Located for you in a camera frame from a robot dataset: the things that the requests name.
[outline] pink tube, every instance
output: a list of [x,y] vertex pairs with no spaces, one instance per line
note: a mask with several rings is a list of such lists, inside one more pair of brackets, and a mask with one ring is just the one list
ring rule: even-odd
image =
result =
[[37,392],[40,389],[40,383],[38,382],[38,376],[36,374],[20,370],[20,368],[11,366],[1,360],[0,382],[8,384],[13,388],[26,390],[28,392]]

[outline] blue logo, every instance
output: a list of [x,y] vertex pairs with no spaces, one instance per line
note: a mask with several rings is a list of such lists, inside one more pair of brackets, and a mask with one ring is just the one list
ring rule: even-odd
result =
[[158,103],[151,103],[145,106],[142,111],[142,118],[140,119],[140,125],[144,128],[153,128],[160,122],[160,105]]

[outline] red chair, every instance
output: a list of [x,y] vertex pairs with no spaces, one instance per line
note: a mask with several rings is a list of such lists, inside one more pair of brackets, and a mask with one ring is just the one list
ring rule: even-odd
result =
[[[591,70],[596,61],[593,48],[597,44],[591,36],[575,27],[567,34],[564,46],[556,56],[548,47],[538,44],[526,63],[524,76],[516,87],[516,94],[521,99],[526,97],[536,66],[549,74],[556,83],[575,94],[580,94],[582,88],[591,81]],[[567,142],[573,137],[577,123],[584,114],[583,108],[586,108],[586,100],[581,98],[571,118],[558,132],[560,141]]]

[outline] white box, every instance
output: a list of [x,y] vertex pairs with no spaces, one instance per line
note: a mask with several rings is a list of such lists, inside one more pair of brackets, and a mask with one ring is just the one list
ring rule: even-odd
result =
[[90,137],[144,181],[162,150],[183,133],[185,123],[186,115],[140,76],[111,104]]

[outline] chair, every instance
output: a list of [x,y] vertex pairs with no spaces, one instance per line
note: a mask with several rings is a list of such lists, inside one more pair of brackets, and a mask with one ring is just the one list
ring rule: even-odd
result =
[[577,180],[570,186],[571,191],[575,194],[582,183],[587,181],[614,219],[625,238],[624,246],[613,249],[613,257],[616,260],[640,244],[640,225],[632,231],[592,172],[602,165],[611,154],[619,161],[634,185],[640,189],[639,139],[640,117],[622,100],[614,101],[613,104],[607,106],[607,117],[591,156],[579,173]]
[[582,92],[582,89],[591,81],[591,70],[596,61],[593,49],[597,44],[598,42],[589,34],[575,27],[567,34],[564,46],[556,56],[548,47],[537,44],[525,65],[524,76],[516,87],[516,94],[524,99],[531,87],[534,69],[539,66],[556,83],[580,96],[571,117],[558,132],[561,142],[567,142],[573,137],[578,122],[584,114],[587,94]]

.....

▶ _What this task involves_:
Extract the full listing above without alteration.

▶ _Solution to the exercise_:
Located for you in a camera frame from a robot dataset: the things that the requests name.
[outline] pink tube, every instance
output: a list of [x,y] vertex pairs with no spaces, one instance per line
note: a mask with several rings is a list of such lists, inside one more pair of brackets, and a mask with one ring is just the one list
ring rule: even-odd
image =
result =
[[37,392],[40,389],[40,383],[38,382],[38,376],[36,374],[20,370],[20,368],[11,366],[1,360],[0,382],[8,384],[13,388],[26,390],[28,392]]

[outline] blue logo, every instance
output: a list of [x,y] vertex pairs with no spaces, one instance per line
note: a mask with several rings is a list of such lists, inside one more pair of brackets, and a mask with one ring is just the one list
ring rule: even-odd
result =
[[158,103],[151,103],[145,106],[142,111],[142,118],[140,119],[140,125],[144,128],[153,128],[160,122],[160,105]]

[outline] red chair, every instance
output: a list of [x,y] vertex pairs with no spaces, one instance per line
note: a mask with several rings is a list of such lists, inside one more pair of brackets, and a mask with one ring is just the one list
ring rule: even-odd
result =
[[[591,70],[596,61],[593,48],[597,44],[591,36],[575,27],[567,34],[564,46],[556,56],[548,47],[538,44],[526,63],[524,76],[516,87],[516,94],[521,99],[526,97],[536,66],[549,74],[556,83],[575,94],[580,94],[582,88],[591,81]],[[567,142],[573,137],[577,123],[584,114],[583,108],[586,108],[586,100],[581,98],[571,118],[558,132],[560,141]]]

[outline] white box, every instance
output: a list of [x,y] vertex pairs with no spaces, one instance per line
note: a mask with several rings is a list of such lists, inside one more pair of brackets, and a mask with one ring is just the one list
ring rule: even-odd
result =
[[90,137],[144,181],[162,150],[183,133],[185,123],[186,115],[140,76],[111,104]]

[outline] chair, every instance
output: a list of [x,y] vertex pairs with no spaces, one instance per line
note: a mask with several rings is a list of such lists, inside one more pair of brackets, and a mask with one ring is just the one list
ring rule: even-odd
result =
[[577,180],[570,186],[571,191],[575,194],[582,183],[587,181],[614,219],[625,238],[624,246],[613,249],[613,257],[616,260],[640,244],[640,225],[632,231],[592,172],[602,165],[611,154],[619,161],[634,185],[640,189],[639,139],[640,117],[622,100],[614,101],[613,104],[607,106],[607,117],[591,156],[579,173]]
[[582,92],[582,89],[591,81],[591,70],[596,61],[593,49],[597,44],[598,42],[589,34],[575,27],[567,34],[564,46],[556,56],[548,47],[537,44],[525,65],[524,76],[516,87],[516,94],[524,99],[531,87],[534,69],[539,66],[556,83],[580,96],[571,117],[558,132],[561,142],[567,142],[573,137],[578,122],[584,114],[587,94]]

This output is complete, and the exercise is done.